EXERCISE DESCRIPTION
Reproduce the listing in full. Omit the pictures.

PROVIDED MATERIAL
====================

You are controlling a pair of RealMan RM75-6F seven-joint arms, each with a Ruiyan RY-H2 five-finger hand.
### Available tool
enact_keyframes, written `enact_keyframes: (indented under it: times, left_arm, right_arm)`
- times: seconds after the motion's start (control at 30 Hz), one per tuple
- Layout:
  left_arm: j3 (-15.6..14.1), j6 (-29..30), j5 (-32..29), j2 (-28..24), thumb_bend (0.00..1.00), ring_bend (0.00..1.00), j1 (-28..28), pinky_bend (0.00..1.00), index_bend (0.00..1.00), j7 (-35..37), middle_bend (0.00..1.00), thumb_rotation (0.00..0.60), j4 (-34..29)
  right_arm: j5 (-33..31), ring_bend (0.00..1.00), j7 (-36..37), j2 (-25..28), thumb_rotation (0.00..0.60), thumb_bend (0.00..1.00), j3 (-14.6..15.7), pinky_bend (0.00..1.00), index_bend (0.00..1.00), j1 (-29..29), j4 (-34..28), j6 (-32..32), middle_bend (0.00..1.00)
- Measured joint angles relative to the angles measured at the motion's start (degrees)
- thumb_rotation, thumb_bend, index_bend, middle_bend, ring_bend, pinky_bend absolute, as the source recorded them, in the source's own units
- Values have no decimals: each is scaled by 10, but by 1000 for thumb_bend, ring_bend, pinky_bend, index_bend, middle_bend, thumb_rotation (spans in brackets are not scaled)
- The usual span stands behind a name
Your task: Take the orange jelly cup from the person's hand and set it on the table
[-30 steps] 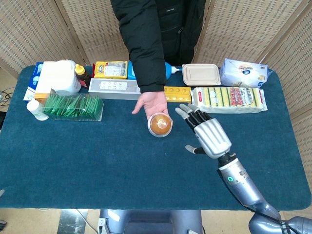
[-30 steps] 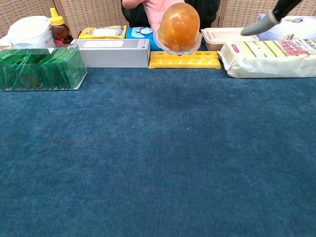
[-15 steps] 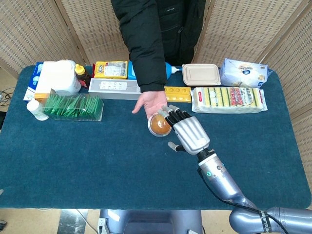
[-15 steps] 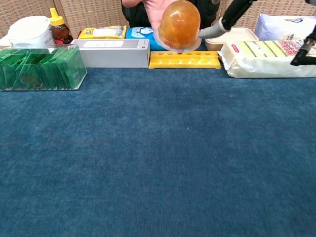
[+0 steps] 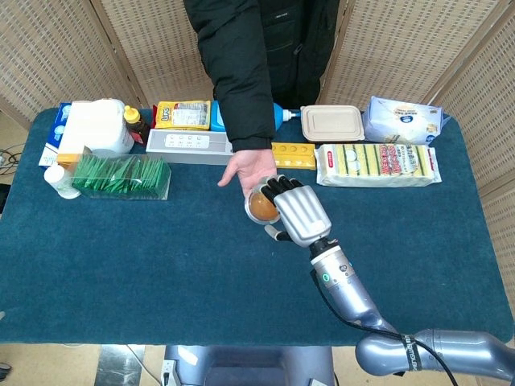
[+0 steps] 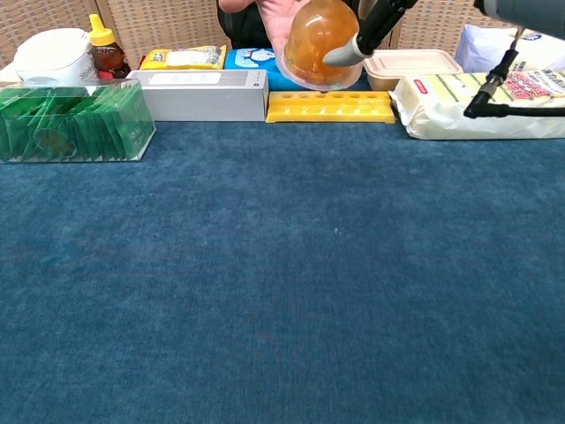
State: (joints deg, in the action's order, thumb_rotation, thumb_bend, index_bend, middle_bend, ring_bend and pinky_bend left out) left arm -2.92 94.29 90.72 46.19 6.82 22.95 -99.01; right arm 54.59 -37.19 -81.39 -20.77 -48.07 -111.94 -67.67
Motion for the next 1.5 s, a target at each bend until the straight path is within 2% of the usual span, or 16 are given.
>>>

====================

TASK OUTPUT
You are controlling a pair of RealMan RM75-6F seven-joint arms, each with a Ruiyan RY-H2 five-finger hand.
### Available tool
enact_keyframes, written `enact_keyframes: (indented under it: times, left_arm, right_arm)`
- times: seconds after the motion's start (control at 30 Hz), one per tuple
- Layout:
  left_arm: j3 (-15.6..14.1), j6 (-29..30), j5 (-32..29), j2 (-28..24), thumb_bend (0.00..1.00), ring_bend (0.00..1.00), j1 (-28..28), pinky_bend (0.00..1.00), index_bend (0.00..1.00), j7 (-35..37), middle_bend (0.00..1.00), thumb_rotation (0.00..0.60), j4 (-34..29)
  right_arm: j5 (-33..31), ring_bend (0.00..1.00), j7 (-36..37), j2 (-25..28), thumb_rotation (0.00..0.60), thumb_bend (0.00..1.00), j3 (-14.6..15.7), pinky_bend (0.00..1.00), index_bend (0.00..1.00), j1 (-29..29), j4 (-34..28), j6 (-32..32), middle_bend (0.00..1.00)
- Measured joint angles relative to the angles measured at the motion's start (degrees)
- thumb_rotation, thumb_bend, index_bend, middle_bend, ring_bend, pinky_bend absolute, as the source recorded them, in the source's own units
- Values have no decimals: each is scaled by 10, but by 1000 for thumb_bend, ring_bend, pinky_bend, index_bend, middle_bend, thumb_rotation (spans in brackets are not scaled)
- The usual span stands behind a name
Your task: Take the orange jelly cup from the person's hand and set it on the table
[-30 steps] 
[-30 steps] 
[-15 steps] 
[-15 steps] 
[+0 steps] 
[+0 steps] 
State: (joints deg, in the action's order, thumb_rotation, thumb_bend, index_bend, middle_bend, ring_bend and pinky_bend left out) left arm -2.92 94.29 90.72 46.19 6.82 22.95 -99.01; right arm 54.59 -37.19 -81.39 -20.77 -48.07 -111.94 -67.67
Motion for the next 1.5 s, a target at each bend until the straight path is within 2% of the usual span, or 16 are given.
>>>

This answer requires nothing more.